THANKS in large part to their now celebrated soccer team’s Cinderella runner-up finish in the recently concluded World Cup, the Netherlands are making waves again. Well, their national soccer team actually are not the only pride of this otherwise low-profile European nation.
Back in 2007, I had the chance to interview Niels Fiejen, one of the best pool players in the world who only recently placed second in this year’s WPA World Eight-Ball Championship. Three years ago, Fiejen was in town not as a professional pool player but as a DJ who headlined a series of gigs not surprisingly called The Cue Sessions.
And here’s how my 2007 encounter with this multi-talented guy turned out as documented by an article I wrote for the Manila Bulletin back then.
THE TERMINATOR
By EDWIN P. SALLAN
ONE way or another, Niels Fiejen knows how to kick butt.
Well, anyone who goes by the moniker The Terminator should know a thing or two about blowing whatever competition comes his way. As a pool player, this incredible Dutchman is simply one of the world’s best, being a member of the same Mosconi team that consists of the best European billiards champion. He is also one of the very few who could lay claim to beating our very own Efren “Bata” Reyes in his own game. As a matter of fact, it was that particular feat that pretty much made his “Terminator” reputation.
“I’ve always been a pool player first and foremost,” he declares. “This game has taught me so much about my personality, my weaknesses and my strengths.”
But Niels admits that his lifelong passion for this particular sport also started at the same time his love for music started. “I was 17 when I started playing pool and it was right about the same time when I bought my first record.”
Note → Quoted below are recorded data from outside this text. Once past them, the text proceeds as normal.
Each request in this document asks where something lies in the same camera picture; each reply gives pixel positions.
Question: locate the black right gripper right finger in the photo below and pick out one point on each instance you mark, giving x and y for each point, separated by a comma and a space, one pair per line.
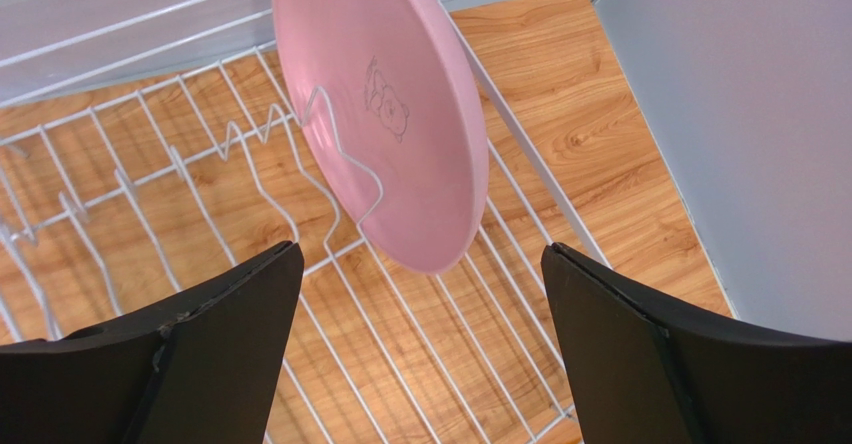
646, 367

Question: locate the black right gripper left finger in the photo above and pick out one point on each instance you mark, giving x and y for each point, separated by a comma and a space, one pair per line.
200, 366

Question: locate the pink plate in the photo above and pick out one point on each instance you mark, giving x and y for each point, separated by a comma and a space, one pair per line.
393, 117

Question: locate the white wire dish rack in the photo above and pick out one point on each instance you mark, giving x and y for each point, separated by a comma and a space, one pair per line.
115, 199

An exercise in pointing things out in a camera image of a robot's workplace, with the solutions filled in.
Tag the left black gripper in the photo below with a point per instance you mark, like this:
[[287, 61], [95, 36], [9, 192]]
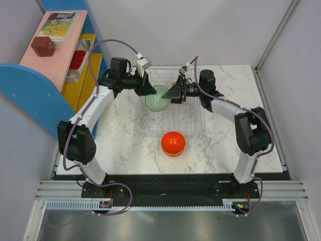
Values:
[[145, 88]]

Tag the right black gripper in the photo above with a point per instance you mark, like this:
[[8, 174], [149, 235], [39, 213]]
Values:
[[175, 94]]

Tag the celadon green ceramic bowl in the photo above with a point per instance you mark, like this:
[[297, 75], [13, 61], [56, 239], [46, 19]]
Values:
[[155, 102]]

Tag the white wire dish rack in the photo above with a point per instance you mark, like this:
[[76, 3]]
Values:
[[185, 117]]

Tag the red plastic bowl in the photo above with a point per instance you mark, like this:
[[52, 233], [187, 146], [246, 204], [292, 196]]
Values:
[[173, 142]]

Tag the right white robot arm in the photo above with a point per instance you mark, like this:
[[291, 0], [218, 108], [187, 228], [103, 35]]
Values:
[[253, 133]]

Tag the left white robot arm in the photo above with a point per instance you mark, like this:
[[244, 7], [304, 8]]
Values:
[[76, 143]]

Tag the orange bottom stacked bowl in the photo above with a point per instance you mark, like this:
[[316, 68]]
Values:
[[173, 155]]

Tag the yellow plastic bowl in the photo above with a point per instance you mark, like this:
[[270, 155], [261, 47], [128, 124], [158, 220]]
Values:
[[175, 152]]

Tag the red white book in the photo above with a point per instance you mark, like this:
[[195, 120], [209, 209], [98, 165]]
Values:
[[79, 60]]

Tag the blue pink yellow shelf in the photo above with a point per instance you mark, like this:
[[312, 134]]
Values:
[[35, 84]]

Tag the yellow cover book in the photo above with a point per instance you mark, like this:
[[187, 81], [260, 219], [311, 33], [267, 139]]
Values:
[[59, 27]]

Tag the brown cube box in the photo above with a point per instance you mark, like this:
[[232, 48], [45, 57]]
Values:
[[43, 46]]

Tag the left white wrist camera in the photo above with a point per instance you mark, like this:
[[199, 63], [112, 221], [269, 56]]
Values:
[[142, 64]]

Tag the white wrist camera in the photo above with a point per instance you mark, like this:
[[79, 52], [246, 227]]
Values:
[[142, 64], [184, 72]]

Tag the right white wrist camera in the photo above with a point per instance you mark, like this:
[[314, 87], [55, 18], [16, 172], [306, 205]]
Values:
[[184, 72]]

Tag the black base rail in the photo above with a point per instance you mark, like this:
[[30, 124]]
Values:
[[214, 186]]

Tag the white slotted cable duct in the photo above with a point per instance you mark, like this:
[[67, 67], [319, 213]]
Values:
[[99, 206]]

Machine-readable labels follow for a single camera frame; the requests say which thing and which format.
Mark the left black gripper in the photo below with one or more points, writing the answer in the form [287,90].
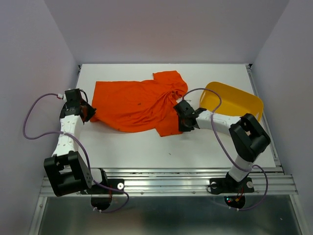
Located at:
[91,111]

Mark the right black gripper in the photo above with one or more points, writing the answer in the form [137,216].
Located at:
[181,128]

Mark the orange t shirt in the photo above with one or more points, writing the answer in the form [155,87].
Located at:
[137,106]

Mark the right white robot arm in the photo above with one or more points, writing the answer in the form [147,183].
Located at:
[248,137]

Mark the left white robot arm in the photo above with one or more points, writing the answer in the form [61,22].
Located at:
[66,170]

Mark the yellow plastic basket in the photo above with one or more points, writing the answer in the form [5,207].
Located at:
[235,102]

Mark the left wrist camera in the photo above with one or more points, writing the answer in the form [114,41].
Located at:
[62,97]

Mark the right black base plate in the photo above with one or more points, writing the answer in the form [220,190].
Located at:
[229,185]

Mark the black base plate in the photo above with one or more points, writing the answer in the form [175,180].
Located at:
[116,185]
[229,185]

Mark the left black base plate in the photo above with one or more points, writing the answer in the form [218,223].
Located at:
[116,185]

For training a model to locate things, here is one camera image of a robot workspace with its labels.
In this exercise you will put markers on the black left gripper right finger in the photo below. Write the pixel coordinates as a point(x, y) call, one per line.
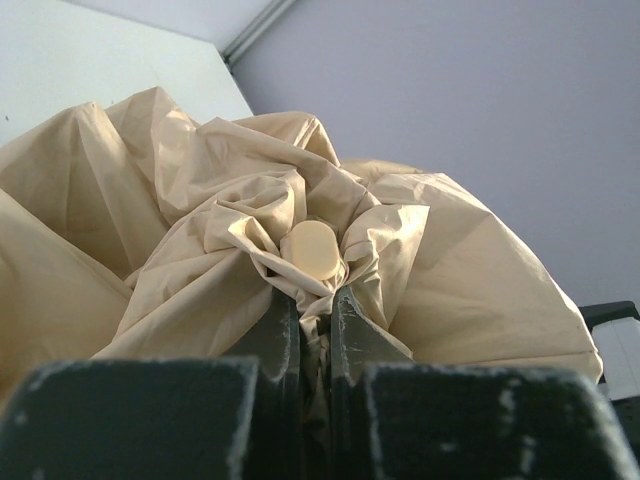
point(392, 418)

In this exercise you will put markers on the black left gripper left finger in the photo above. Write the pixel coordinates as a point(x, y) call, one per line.
point(235, 417)

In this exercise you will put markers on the beige folding umbrella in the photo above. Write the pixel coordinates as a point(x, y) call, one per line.
point(133, 232)

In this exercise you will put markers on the aluminium corner frame post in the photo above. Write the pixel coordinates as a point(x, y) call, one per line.
point(256, 28)

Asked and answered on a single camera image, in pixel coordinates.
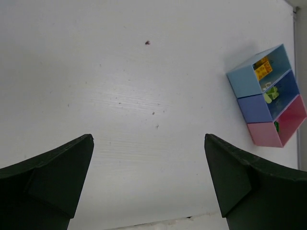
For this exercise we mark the orange square lego brick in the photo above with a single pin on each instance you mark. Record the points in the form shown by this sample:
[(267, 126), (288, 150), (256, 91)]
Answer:
[(260, 62)]

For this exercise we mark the orange long lego brick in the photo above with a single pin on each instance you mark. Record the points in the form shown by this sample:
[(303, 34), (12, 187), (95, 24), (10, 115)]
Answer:
[(263, 70)]

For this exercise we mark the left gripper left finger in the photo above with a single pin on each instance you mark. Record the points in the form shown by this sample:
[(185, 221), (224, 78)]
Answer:
[(43, 192)]

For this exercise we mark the blue container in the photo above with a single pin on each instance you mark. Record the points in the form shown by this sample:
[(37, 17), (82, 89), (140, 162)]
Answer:
[(243, 78)]

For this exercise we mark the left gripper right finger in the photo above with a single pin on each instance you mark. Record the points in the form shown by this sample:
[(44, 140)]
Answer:
[(254, 193)]

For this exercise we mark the small green lego brick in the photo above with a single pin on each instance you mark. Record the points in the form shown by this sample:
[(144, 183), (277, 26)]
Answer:
[(276, 123)]

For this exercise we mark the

By 18, Niels was already a DJ “on the side.” “My dad had a CD player with pitch control and a turntable with pitch control by coincidence,” he recalls. “A friend of mine had an old mixer at home which I could have and that was it, I was hooked.”
Niels was a resident DJ in a club called “de Kleine Kunst” in his native Holland for a year and a half (“but only when he’s not playing pool,” he insists) and thrilled patrons there that would number as many as 400 in virtually the same way he dazzled pool fans with his signature moves. As recent as two years ago, Niels was a featured attraction in another hot club called “One Four” in his hometown, The Hague. Here, he will be headlining a series of parties called The Cue Sessions, obviously as a double reference to both his passion for DJ’ing and his background as a pool player.
“As my style kept on developing through the years, I found the ones that I like the most in progressive-house, tech-house, deep-house, house and a little techno,” he reveals. Unlike his celebrated compatriot, Armin van Buuren who was actually in town just a few weeks ago, Niels is not a big on trance. “Everything but trance,” he stresses.
Perhaps the most impressive thing about this guy’s DJ’ing style is that there is nothing complex about it. The guy just keeps everything simple. “Whether it is a pumping beat or nice vocals, whatever makes me move, I got to buy and spin,” he exclaims. With a spinning speed that “lies between 126 to 136 beats per minute,” his sets have a way of telling everyone to “just shut up and dance.” His own mixes (Spring, Summer, Fall and Winter ’06 and “07) that anyone can personally download can attest to this.
It also shows in his candor. Niels is not the type of DJ who tries to impress people with a supposedly vast knowledge of music and genres. He doesn’t dazzle interviewers by mentioning musical influences that no one’s ever heard of. He admits to listening to “regular hit music, slower music, Top 40, reggae, house, the 80’s, Maroon 5, Keane, Coldplay, Blues Traveler, you know, everything really.”
This is probably what makes him just as adept at the turntable as he is with a cue stick. One way or another, Niels Feijens does really know how to kick butt.